It All Starts at the Top
For more than 20 years now, I’ve heard John Maxwell emphasize that “EVERYTHING rises and falls on leadership.” I even remember when Uncle Ben gave similar counsel to Peter Parker, a.k.a. Spiderman, saying that “with great power comes great responsibility!” If we really want to have an impact on those things that are killing our profitability, especially in the highest risk areas, and achieve real quantifiable results, I can’t think of a better way to start than with a top down approach!
I found an article on Forbes.com called Ineffective Leadership and the Devastating Individual and Organizational Consequences that opened with this:
Have you ever been so stressed at the thought of continuing to work with an ineffective leader — a "bad boss" — that you become physically ill? If so, you are not alone. Let's examine the consequences and potential solutions.
After detailing how much poor leadership can make an employee’s life suck, and providing quite a bit of statistical data to back their claims, the author went on to state that “In addition to the individual outcomes, it also leads to organizational issues of lost productivity, employee absenteeism, safety issues, turnover and increased healthcare costs.” Let’s be honest here, someone running a company doesn’t even have to care about the people who work for them to see just how much profit they’re losing once they’ve sifted through enough articles like that… And I’m sure we could both make a long list of names of the folks we’ve interacted with throughout our careers who wouldn’t give the slightest bit of attention to John or Uncle Ben but would most certainly break down walls for a couple of extra nickels.
In complete transparency, there’s a ton of things that can be done at every level of an organization that can have a significant impact on any given profitability killer, and we’ll be working through several of them individually soon, but we’ll never see the full benefit of any if we’re not willing to start at the top!

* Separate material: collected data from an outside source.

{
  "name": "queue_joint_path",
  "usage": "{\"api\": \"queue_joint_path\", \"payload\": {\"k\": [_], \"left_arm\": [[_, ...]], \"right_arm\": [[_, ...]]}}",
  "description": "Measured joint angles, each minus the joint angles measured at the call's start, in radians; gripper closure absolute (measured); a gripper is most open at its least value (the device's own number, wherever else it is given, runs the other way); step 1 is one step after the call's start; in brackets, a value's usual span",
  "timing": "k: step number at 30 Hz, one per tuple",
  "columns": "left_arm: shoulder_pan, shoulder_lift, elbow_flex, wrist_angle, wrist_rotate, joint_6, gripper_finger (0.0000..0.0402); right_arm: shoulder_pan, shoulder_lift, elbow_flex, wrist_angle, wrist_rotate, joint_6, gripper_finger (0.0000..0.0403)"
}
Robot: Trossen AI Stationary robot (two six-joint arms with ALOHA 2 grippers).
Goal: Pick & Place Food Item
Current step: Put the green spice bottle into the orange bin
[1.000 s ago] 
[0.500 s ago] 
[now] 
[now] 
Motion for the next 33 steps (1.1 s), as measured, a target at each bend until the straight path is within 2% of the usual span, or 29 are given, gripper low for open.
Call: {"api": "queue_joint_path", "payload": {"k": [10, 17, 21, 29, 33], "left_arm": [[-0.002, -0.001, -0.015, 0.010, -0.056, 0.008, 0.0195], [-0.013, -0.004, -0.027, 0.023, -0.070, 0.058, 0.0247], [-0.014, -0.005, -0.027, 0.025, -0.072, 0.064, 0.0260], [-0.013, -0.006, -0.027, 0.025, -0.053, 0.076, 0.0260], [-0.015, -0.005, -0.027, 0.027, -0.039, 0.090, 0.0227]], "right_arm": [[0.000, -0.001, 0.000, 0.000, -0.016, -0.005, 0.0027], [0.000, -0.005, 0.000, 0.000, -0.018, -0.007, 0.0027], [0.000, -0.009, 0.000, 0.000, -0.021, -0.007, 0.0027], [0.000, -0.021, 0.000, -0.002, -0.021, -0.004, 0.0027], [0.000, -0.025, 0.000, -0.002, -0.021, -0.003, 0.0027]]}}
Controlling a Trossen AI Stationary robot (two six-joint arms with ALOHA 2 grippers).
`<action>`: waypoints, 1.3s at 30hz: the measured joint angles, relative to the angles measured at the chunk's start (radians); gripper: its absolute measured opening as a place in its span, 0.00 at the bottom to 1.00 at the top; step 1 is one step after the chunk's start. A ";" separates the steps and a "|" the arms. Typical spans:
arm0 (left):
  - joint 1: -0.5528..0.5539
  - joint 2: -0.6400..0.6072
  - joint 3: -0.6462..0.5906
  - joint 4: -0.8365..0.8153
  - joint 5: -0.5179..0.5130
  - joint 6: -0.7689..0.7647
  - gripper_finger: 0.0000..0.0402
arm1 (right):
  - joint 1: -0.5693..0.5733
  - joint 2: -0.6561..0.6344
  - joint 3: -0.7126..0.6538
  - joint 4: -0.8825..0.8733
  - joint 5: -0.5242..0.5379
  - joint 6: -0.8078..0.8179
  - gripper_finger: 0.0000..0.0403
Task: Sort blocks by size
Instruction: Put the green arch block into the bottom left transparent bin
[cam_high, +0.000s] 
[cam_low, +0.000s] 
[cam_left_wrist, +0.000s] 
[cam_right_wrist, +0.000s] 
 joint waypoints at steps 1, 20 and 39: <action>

I’ll share Maxwell’s wisdom once more just in case you missed it before, “EVERYTHING rises and falls on leadership!”
And while the owner of a company or the folks in the C-suite won’t necessarily touch every single area of the business that needs this kind of attention on any given day, they do indeed set the tone for everyone throughout the organization reporting to them. What they place a priority on becomes the focus of their direct reports and that continues on down the line. So if we really want a great return from accepting the great responsibility that comes with that great power, it will be critical for us to provide a top down leadership model so let’s look at some examples…
The author of the Forbes article I referenced before continued supporting the idea that It All Starts at the Top by citing a Gallup’s “State of the American Manager” report in sharing that “one in two employees has quit their job because of a bad boss at some point in their career. Seventy percent are thinking about and/or actively looking for a new job due to a lack of support and recognition.” John Maxwell made a similar point in Leadership Gold by saying that “Some sources estimate that as many as 65% of people leaving companies do so because of their managers… The ‘company’ doesn’t do anything negative to them. People do. Sometimes coworkers cause the problems that prompt people to leave. But often the people who alienate employees are their direct supervisors.”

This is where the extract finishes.